Frédéric II
de Sylvain Gouguenheim

critiqué par Colen8, le 28 mai 2016
( - 82 ans)


La note:  étoiles
Un grand empire romain germanique médiéval
Se désignant comme empereur d’Allemagne (avec le titre de roi des Romains), roi de Sicile et roi de Jérusalem, Frédéric II (Hohenstaufen) est petit-fils et fils de deux empereurs, Frédéric Barberousse et Henri VI dans une monarchie de nature élective. Le décès prématuré de son père lui impose une régence agitée. Son ambition de recevoir la couronne impériale a bénéficié de la défaite de son rival Otton IV à Bouvines contre le roi de France Philippe Auguste. Soucieux de restaurer la puissance de l’empire autant par la force que sur le plan des symboles il n’a eu de cesse de soumettre ceux de ses vassaux cherchant à échapper à sa domination, à préserver leurs privilèges, leur liberté ou leur statut d’indépendance : les princes, les évêques et les villes. Descendant direct des rois normands de Sicile par sa mère il en était l’héritier légitime. Par mariage il s’était arrogé le titre de roi de Jérusalem devant revenir à son jeune fils Conrad dont il était le régent. Affirmant la primauté du pouvoir temporel sur le spirituel il a affronté jusqu’à l’excommunication plusieurs papes successifs dont les états se trouvaient comme pris en tenaille entre le sud de l’Italie et les provinces germaniques. Parti en croisade pour recouvrer l’accès aux lieux saints de Jérusalem il a eu l’habileté de négocier sans combattre avec l’émir d’Egypte un traité assorti d’espèces trébuchantes.

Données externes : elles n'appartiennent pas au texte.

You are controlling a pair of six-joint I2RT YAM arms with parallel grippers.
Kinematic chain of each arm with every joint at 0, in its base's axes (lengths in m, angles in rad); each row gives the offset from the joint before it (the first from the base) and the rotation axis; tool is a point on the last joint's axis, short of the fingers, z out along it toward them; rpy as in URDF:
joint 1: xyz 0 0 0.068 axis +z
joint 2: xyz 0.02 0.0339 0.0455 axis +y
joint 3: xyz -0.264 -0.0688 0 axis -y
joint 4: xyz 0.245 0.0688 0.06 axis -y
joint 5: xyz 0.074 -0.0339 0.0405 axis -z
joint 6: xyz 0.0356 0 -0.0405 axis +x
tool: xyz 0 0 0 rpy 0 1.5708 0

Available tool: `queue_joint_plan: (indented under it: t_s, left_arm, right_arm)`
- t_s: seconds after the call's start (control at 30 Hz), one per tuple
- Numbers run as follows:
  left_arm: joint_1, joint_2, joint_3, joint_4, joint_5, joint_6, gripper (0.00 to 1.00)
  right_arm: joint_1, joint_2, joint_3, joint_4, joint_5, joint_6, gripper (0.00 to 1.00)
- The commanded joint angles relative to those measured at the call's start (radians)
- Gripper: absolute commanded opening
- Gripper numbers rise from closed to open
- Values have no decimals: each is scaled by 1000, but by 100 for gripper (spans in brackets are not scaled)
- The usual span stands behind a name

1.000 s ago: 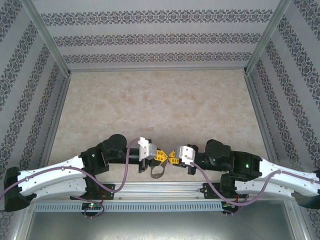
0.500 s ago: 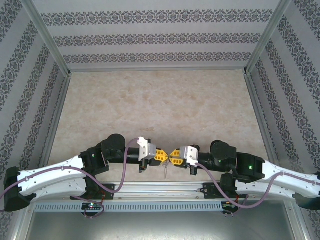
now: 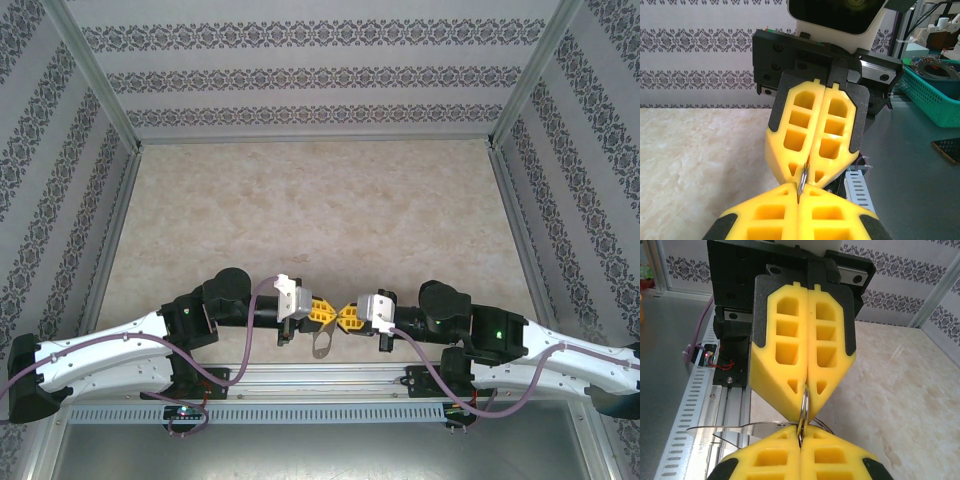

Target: Put the keys on the keyring

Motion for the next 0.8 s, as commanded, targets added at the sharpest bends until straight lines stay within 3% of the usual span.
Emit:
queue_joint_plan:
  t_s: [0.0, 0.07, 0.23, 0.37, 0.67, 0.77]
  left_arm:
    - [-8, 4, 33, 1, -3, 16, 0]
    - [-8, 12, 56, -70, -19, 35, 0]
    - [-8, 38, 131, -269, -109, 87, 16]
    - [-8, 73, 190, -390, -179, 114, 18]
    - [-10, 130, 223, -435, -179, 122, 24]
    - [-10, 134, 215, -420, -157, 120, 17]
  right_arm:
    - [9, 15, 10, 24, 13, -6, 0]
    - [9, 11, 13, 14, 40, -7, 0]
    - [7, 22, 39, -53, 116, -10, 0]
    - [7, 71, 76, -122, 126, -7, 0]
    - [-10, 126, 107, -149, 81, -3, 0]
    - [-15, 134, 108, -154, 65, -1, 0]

Frédéric II est présenté comme une grande figure du Moyen Âge au faîte de sa puissance sous le règne de Louis IX dont il a eu garde de se ménager l’appui et l’amitié. En politique, on lui reconnait d’avoir tenté de mettre sur pied une administration fondée sur la justice et le droit, définie par une sorte de constitution le « Liber augustalis », sans se priver simultanément d’exercer selon les cas sa clémence comme la plus grande violence et les pires cruautés. Ami des lettres s’exerçant à la poésie, curieux des mathématiques et des sciences, architecte et bâtisseur dans l’âme, soucieux de l’hygiène et de la santé de ses sujets il a joué sur la grandeur de la fonction impériale au sein d’une cour dont le prestige était unanimement reconnu. Son empire ne lui a pas survécu en raison de l’élimination rapide de ses descendants par la papauté. Des légendes à son sujet ont fleuri ensuite pendant des siècles, portées par des imposteurs. L’absence d’historiographie pendant son règne, la difficulté à établir une biographie précise notamment de son enfance à Palerme, les rumeurs véhiculées contre lui par les papes et leurs partisans, les rêves de paix durable des peuples en sont la cause.

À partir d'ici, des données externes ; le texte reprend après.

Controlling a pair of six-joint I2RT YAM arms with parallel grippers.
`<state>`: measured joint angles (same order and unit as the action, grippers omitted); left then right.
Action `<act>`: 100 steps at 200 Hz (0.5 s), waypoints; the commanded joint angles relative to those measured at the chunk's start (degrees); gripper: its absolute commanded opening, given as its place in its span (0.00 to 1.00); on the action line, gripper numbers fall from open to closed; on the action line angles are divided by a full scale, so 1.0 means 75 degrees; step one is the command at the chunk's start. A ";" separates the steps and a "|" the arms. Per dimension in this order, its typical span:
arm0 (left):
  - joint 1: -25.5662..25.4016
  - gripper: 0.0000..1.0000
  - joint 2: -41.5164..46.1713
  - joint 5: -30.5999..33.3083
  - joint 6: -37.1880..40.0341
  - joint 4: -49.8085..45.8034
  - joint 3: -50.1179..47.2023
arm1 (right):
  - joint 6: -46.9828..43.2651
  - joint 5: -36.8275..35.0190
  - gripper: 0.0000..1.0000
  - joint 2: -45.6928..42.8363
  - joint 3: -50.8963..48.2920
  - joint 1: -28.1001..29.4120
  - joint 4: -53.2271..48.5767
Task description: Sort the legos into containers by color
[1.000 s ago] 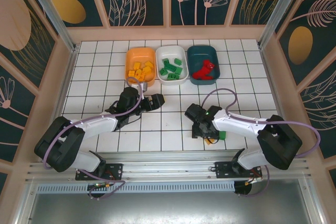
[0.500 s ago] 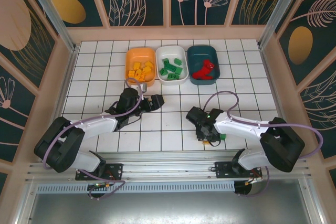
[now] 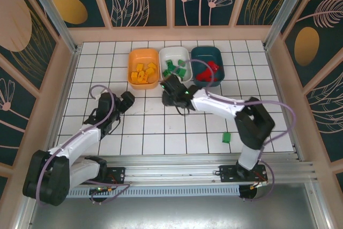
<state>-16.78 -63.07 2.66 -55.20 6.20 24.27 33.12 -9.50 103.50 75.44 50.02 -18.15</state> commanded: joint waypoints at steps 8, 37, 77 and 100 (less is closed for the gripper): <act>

Le livre est une plongée au cœur des tumultes d’une période parmi d’autres qui tentait de reconstituer un empire occidental à vocation universelle. Après Rome, il y avait eu l’éclatement de l’héritage carolingien au IXe siècle, plus tard l’avènement de Charles-Quint de Habsbourg. C’est une lecture souvent rendue aride par une profusion, normale dans un ouvrage historique, de personnages et de détails, qui n’empêche pas d’y voir comme une sorte de continuité dans l’histoire mouvementée de l’Europe…
NB : Un précédent livre de Sylvain Gouguenheim, « Aristote au mont Saint-Michel » ayant été fortement contesté par des pairs, il en est ressorti quelques années après la polémique une proposition d’accentuer en France la recherche universitaire médiéviste, toutes choses que nous autres lecteurs lambda ne sommes pas en mesure d’arbitrer. L’auteur, agrégé d’histoire, médiéviste reconnu, auteur de plusieurs livres sur l’espace germanique enseigne à l’ENS Lyon.